20.06.2025 06:04
The People's Bank of China (PBOC) established the USD/CNY central exchange rate at 7.1695 for the upcoming trading session on Friday. This represents a slight strengthening of the yuan against the dollar compared to the previous day's 7.1729 rate and the 7.1801 Reuters forecast.
The PBOC's primary mandate is maintaining price stability, encompassing exchange rate stability, and fostering economic growth. Furthermore, the bank actively pursues financial reforms, including the expansion and modernization of the financial market.
Unlike independent central banks in Western nations, the PBOC operates under significant influence from the Chinese Communist Party (CCP). While the governor traditionally holds considerable power, the current governor, Mr. Pan Gongsheng, also serves as the CCP Committee Secretary, highlighting the Party's direct involvement in the bank's decision-making processes.

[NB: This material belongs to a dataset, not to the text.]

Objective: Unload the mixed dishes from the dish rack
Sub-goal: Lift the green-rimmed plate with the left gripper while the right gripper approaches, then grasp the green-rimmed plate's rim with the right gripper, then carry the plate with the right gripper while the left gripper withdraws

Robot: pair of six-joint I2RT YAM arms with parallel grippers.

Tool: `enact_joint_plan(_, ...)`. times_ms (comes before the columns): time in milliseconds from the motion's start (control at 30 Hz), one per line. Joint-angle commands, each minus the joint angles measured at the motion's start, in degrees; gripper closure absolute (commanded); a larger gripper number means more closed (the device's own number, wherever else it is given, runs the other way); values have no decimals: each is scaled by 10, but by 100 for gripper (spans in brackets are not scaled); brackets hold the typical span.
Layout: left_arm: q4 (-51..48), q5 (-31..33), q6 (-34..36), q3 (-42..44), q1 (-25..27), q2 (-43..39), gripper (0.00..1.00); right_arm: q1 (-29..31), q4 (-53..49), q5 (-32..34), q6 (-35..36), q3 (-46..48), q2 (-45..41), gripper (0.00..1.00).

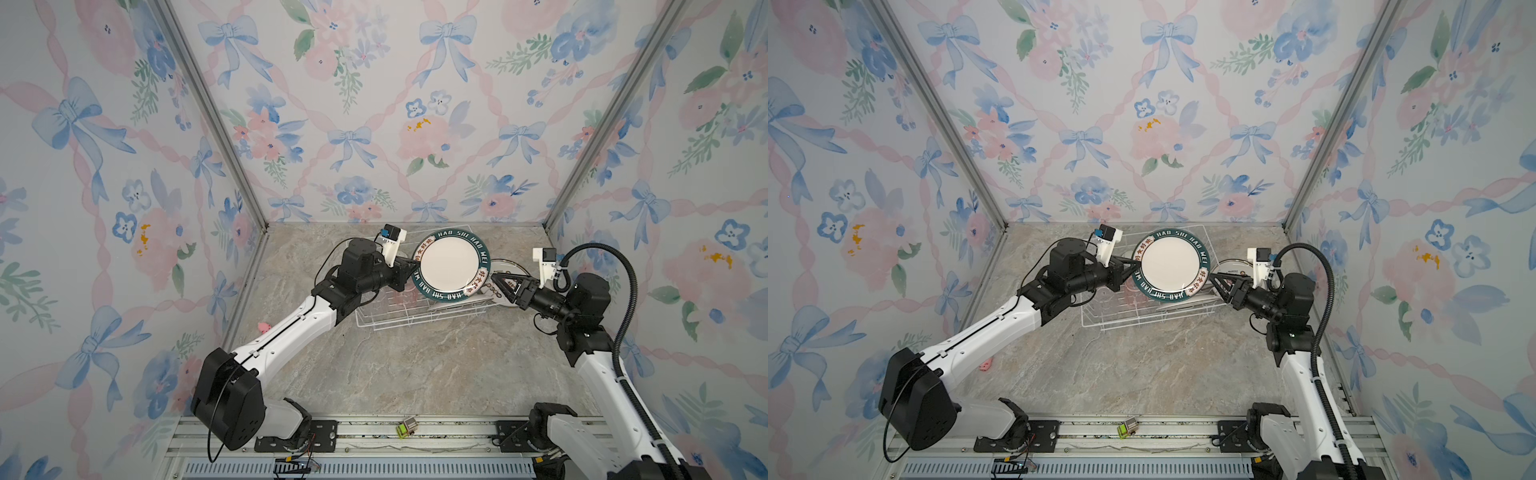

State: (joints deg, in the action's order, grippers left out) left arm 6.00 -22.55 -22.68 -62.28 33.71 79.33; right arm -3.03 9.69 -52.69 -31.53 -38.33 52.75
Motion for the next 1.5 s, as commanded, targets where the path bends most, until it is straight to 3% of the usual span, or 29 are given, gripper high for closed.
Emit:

China's central bank employs a diverse array of monetary policy tools, differing from Western approaches. These tools include the seven-day Reverse Repo Rate, Medium-term Lending Facility, foreign exchange interventions, and Reserve Requirement Ratio. Crucially, the Loan Prime Rate (LPR) serves as the benchmark interest rate, influencing loan, mortgage, and savings interest rates, and subsequently impacting the Renminbi's exchange rate.
Despite a state-dominated financial landscape, China boasts 19 private banks, albeit a small percentage of the overall system. Prominent among these are digital lenders WeBank and MYbank, supported by tech giants Tencent and Ant Group, respectively, reflecting a gradual liberalization within the Chinese financial sector since 2014, when private, fully-capitalized lenders were first permitted. Information sourced from internet resources.